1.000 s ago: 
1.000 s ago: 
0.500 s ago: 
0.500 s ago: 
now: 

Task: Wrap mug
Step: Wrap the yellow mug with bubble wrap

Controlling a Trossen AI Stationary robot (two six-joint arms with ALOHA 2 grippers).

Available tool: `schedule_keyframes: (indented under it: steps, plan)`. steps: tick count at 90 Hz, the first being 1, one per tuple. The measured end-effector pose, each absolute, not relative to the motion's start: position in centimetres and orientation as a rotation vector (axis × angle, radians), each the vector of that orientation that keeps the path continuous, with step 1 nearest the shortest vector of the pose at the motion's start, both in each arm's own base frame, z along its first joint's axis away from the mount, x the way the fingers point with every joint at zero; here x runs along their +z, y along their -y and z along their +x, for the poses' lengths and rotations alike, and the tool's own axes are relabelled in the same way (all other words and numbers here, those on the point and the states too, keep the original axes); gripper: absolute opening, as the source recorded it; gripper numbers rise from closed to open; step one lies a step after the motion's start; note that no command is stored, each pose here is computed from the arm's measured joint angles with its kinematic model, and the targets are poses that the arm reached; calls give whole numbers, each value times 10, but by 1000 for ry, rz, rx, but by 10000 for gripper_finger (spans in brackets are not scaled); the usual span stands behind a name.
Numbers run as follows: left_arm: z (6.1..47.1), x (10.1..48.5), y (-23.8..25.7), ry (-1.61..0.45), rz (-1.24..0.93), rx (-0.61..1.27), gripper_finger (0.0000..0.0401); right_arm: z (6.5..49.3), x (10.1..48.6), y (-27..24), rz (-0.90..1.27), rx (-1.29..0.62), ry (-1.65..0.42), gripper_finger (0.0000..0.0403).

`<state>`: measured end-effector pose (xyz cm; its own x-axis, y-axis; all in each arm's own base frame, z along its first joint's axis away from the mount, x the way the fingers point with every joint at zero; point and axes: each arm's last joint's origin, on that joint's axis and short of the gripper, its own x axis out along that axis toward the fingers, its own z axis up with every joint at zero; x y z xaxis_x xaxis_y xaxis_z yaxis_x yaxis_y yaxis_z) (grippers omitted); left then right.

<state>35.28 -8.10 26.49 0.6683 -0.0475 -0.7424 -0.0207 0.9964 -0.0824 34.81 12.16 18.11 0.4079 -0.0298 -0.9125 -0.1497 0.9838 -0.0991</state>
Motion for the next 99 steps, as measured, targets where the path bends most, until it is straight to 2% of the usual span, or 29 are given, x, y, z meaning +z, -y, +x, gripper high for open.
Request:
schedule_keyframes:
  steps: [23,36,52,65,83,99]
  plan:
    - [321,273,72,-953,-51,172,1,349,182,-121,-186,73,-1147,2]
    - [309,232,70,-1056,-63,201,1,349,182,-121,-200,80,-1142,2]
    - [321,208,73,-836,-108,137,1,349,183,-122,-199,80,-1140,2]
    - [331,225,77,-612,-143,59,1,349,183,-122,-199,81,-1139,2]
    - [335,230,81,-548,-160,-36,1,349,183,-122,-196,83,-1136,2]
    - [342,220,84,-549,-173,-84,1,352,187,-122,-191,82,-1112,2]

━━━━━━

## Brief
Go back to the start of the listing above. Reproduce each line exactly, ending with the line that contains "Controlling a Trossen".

## Reply to the task
1.000 s ago: 
1.000 s ago: 
0.500 s ago: 
0.500 s ago: 
now: 

Task: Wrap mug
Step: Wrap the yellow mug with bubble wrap

Controlling a Trossen AI Stationary robot (two six-joint arms with ALOHA 2 grippers).

No further output is needed for the exercise.